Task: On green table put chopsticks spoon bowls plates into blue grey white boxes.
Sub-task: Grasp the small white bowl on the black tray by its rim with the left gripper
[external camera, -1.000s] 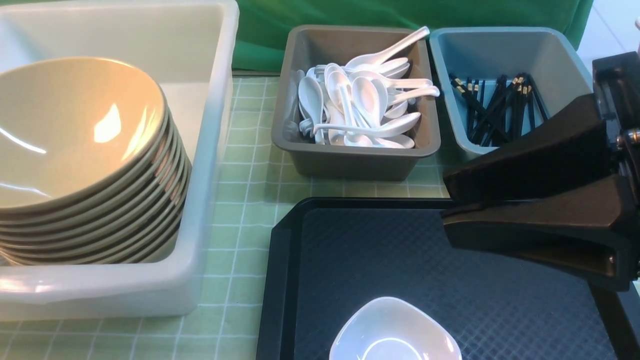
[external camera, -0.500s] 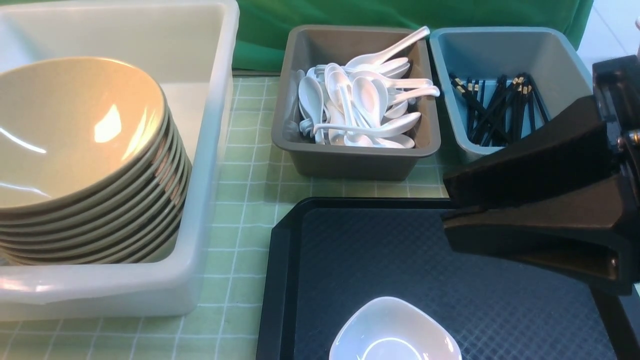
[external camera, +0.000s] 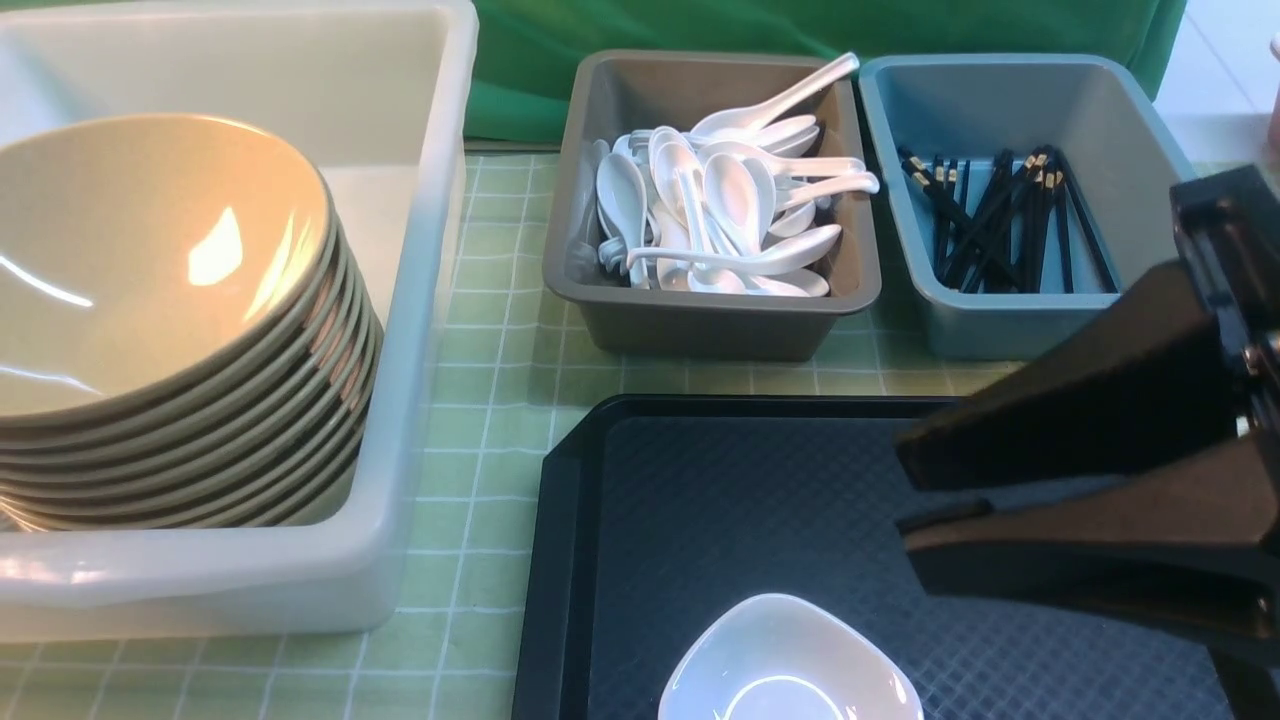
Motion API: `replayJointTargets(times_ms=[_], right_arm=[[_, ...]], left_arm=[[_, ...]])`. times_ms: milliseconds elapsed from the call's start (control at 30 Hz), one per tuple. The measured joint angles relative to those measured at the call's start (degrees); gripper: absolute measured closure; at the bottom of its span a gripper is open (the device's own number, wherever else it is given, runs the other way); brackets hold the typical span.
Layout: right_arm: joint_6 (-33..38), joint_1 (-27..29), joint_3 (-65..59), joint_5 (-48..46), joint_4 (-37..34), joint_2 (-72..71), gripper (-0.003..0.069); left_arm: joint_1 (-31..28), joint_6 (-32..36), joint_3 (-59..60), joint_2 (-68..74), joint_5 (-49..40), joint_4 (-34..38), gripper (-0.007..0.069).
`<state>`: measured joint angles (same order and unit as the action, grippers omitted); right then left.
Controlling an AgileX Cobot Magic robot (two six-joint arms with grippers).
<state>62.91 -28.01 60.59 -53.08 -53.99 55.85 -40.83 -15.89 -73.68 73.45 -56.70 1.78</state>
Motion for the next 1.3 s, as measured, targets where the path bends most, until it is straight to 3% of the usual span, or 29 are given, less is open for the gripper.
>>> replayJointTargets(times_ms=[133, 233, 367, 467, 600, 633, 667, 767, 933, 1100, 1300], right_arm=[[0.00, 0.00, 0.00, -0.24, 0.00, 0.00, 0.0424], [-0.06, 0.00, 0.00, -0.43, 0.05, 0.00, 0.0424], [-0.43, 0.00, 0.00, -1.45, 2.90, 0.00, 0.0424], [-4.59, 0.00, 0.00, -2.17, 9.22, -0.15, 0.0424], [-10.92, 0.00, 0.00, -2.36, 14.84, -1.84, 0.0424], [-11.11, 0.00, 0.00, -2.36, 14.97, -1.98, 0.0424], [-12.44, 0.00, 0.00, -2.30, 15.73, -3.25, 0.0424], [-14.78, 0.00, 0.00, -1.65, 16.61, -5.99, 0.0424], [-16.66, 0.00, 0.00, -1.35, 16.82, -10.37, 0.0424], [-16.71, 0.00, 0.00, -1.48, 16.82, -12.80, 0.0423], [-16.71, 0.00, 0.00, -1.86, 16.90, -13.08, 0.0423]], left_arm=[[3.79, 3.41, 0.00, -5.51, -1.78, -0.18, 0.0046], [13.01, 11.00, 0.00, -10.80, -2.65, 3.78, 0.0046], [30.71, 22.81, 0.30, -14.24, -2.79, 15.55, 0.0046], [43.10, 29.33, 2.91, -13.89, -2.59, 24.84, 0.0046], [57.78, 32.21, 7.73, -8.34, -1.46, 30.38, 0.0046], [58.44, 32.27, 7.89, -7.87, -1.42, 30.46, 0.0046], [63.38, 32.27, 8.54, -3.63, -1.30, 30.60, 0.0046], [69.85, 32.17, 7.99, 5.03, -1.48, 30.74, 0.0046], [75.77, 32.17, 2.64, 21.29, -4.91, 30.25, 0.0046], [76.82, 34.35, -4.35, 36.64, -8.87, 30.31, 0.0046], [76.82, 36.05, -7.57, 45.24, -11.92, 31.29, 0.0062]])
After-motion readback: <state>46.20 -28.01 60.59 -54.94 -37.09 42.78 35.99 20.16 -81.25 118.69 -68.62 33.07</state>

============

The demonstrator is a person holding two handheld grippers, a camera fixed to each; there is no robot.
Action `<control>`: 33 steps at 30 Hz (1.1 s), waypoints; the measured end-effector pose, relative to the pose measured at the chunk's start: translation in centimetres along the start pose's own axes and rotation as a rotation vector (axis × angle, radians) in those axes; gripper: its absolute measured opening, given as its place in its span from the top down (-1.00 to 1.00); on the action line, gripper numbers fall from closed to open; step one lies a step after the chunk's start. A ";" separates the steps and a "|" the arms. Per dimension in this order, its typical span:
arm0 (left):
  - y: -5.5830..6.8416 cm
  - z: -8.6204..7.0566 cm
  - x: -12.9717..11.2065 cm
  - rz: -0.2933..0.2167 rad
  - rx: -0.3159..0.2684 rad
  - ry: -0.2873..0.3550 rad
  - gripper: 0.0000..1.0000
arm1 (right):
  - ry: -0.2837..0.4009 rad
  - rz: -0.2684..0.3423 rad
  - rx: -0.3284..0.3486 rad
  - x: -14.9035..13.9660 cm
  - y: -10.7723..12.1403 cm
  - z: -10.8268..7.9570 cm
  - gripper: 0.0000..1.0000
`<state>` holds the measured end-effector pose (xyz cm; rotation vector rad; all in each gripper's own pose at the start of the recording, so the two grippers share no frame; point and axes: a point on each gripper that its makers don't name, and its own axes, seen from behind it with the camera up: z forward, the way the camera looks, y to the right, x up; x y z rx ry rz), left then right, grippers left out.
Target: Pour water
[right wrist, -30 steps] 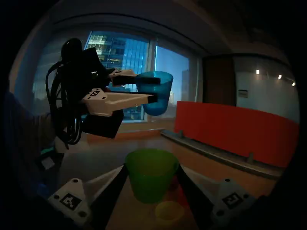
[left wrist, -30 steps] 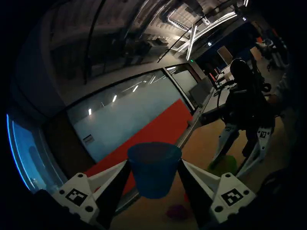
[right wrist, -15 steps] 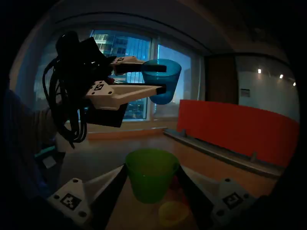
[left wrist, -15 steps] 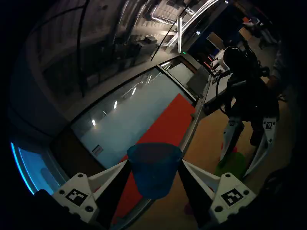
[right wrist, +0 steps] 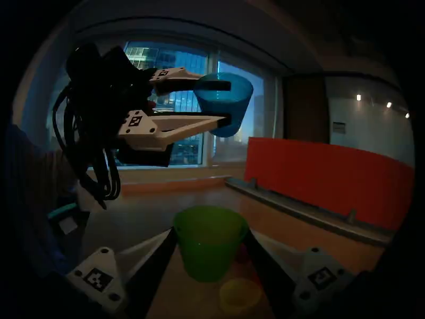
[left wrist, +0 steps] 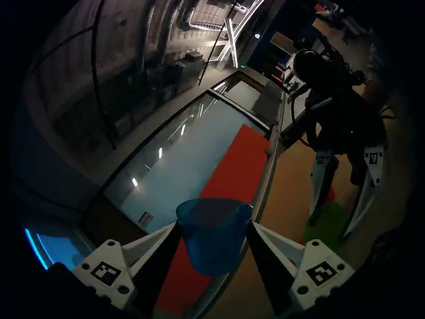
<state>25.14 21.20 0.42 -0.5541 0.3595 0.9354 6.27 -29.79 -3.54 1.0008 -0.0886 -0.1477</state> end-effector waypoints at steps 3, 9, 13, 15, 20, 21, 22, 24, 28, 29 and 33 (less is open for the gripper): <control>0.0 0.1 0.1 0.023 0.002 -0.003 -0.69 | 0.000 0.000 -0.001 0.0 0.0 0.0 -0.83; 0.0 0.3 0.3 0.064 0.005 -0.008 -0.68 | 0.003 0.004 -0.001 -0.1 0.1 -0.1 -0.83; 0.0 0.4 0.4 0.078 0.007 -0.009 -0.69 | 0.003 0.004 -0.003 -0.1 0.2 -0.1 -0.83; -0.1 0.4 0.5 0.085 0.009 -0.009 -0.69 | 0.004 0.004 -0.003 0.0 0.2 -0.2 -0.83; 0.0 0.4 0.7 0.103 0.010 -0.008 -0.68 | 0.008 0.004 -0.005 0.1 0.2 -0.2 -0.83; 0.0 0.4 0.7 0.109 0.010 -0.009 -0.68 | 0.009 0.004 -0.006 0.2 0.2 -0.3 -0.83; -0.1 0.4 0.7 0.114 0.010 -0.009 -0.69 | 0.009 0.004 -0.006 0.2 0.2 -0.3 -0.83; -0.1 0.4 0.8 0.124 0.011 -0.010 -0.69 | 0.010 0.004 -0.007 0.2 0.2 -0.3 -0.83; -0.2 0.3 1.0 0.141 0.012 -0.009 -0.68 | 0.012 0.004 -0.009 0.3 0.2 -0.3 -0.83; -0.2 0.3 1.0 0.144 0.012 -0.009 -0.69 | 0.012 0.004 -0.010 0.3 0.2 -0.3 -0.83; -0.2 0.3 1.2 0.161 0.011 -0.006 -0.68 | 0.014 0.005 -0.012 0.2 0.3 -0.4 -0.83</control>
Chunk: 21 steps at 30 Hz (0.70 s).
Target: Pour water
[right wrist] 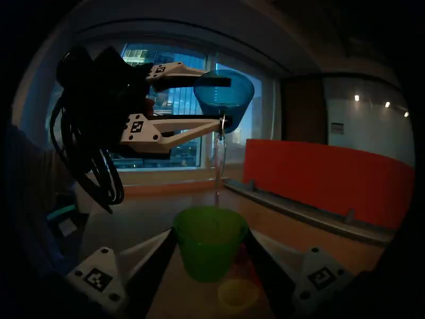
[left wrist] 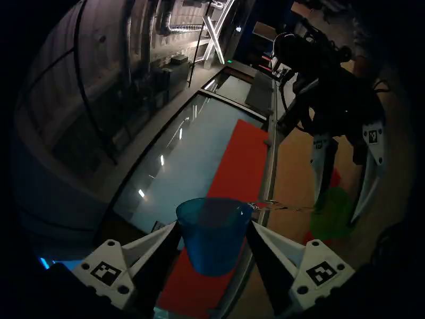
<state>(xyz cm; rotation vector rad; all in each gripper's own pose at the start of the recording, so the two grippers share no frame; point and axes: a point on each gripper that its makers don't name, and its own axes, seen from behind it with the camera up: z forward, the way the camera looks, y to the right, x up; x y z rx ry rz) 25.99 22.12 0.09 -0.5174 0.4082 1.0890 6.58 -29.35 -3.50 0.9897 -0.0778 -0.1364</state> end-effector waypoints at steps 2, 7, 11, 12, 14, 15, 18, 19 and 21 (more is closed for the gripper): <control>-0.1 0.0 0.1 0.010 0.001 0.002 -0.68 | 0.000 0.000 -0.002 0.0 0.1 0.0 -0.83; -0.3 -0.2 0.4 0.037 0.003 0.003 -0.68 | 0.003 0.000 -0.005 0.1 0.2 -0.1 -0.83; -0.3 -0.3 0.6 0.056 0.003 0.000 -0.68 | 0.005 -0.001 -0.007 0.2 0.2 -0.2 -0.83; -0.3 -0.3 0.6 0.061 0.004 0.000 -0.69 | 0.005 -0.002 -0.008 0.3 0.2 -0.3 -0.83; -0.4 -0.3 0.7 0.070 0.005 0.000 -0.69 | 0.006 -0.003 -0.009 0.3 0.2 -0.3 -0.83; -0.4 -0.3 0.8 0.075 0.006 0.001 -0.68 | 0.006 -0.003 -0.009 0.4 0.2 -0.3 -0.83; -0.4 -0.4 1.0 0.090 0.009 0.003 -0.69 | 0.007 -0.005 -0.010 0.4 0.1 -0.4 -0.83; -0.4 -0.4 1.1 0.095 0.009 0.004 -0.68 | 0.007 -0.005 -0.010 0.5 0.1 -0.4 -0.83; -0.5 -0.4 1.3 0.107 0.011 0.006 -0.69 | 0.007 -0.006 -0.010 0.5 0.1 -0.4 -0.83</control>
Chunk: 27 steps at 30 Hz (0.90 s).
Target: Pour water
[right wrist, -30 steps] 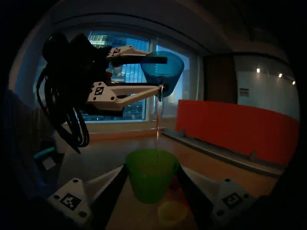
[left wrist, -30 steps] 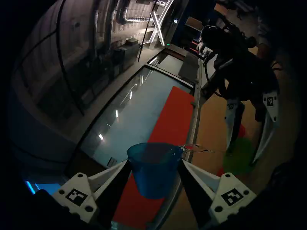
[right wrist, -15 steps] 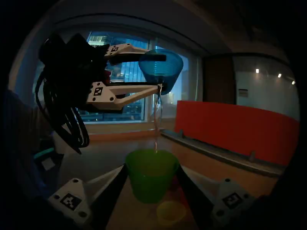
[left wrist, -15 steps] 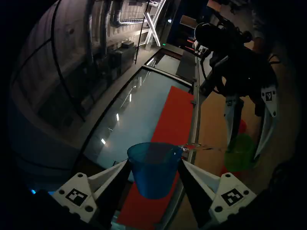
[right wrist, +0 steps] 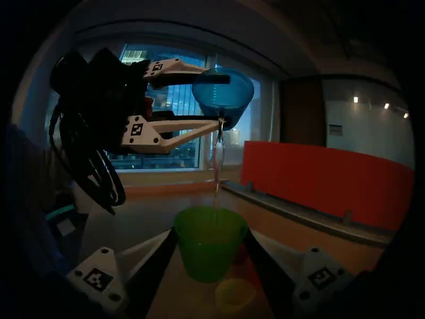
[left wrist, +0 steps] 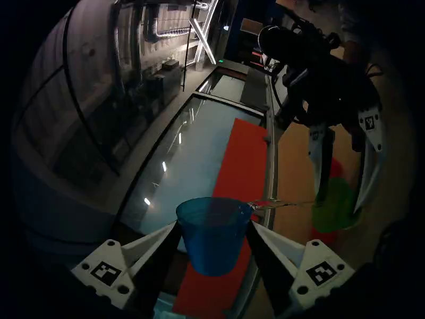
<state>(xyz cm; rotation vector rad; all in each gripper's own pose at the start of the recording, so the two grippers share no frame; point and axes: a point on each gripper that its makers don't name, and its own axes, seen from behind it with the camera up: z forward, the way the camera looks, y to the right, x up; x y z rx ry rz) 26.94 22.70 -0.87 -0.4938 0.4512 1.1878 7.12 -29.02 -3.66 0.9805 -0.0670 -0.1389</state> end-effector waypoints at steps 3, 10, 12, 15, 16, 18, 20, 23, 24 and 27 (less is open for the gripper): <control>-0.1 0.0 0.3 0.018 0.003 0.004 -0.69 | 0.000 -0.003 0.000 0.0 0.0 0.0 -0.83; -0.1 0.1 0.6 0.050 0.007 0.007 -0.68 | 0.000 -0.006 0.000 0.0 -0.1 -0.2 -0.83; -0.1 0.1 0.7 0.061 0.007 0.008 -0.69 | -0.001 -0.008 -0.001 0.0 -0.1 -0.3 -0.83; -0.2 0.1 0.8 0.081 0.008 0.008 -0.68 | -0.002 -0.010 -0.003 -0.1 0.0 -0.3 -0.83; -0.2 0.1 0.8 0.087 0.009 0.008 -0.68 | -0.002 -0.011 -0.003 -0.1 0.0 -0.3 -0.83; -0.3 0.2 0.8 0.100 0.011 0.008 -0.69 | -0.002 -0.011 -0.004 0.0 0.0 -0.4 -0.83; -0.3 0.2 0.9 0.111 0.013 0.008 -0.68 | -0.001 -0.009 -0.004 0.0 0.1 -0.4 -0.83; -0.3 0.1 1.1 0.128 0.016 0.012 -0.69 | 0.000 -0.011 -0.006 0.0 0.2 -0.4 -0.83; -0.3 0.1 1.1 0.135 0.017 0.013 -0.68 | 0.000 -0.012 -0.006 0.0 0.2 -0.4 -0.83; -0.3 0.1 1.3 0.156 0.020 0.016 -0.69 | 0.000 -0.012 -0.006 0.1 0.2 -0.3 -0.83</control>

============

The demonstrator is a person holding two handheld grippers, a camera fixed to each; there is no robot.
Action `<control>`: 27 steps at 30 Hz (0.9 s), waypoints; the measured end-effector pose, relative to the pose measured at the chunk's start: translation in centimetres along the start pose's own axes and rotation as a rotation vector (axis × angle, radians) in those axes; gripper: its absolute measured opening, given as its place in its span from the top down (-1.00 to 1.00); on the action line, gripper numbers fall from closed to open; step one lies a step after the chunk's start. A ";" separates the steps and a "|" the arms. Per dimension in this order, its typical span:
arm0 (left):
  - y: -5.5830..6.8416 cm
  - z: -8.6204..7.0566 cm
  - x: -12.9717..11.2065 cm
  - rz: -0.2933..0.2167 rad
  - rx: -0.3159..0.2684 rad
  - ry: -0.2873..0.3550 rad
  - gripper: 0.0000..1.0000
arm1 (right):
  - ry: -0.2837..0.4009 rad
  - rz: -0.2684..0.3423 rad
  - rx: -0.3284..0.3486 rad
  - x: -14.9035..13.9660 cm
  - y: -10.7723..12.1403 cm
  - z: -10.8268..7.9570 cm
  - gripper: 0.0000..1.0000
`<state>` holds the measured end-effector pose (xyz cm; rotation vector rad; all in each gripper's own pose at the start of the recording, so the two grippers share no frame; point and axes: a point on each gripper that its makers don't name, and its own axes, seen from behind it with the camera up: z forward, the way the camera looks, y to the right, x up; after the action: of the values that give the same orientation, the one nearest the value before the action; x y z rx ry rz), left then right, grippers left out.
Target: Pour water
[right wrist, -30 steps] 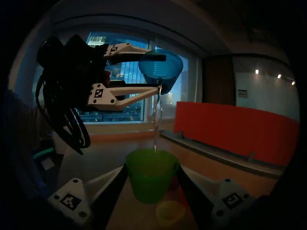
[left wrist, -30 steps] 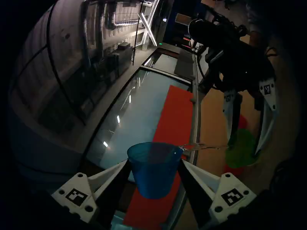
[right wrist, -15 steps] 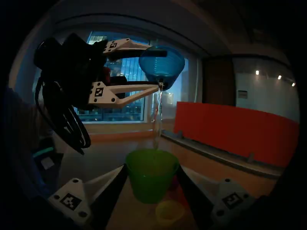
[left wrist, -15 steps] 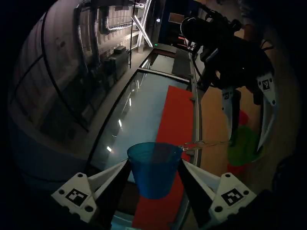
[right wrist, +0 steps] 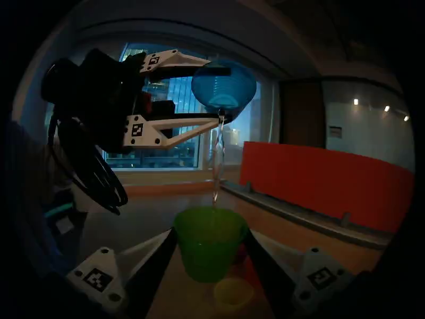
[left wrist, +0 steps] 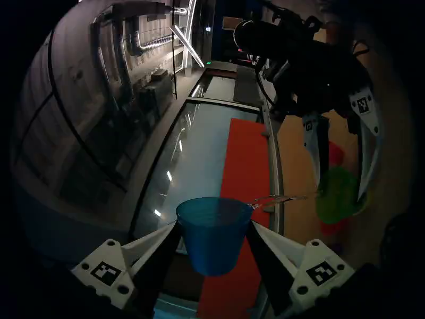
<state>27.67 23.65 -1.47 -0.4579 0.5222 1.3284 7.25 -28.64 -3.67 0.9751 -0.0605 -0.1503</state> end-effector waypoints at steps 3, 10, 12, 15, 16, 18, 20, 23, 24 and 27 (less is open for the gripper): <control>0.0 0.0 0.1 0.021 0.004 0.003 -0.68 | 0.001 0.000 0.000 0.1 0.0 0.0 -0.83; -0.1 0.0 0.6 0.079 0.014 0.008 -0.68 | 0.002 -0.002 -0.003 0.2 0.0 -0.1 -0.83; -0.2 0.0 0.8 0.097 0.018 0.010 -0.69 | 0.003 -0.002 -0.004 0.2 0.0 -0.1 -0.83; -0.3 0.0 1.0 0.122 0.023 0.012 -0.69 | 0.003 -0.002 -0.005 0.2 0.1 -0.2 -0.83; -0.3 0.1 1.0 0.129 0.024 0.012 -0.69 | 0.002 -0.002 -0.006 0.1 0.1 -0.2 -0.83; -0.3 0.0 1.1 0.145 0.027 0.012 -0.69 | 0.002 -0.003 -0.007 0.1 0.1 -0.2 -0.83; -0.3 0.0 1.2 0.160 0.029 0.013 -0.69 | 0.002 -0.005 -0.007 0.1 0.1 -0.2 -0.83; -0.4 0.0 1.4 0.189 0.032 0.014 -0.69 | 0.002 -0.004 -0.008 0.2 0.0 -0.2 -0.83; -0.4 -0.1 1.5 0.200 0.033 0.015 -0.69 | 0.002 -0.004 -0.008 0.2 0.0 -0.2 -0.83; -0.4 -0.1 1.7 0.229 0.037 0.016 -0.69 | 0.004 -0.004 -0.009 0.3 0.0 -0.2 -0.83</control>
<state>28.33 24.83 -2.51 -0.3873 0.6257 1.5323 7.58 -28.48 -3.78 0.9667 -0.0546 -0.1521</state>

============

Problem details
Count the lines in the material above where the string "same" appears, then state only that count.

Answer box
2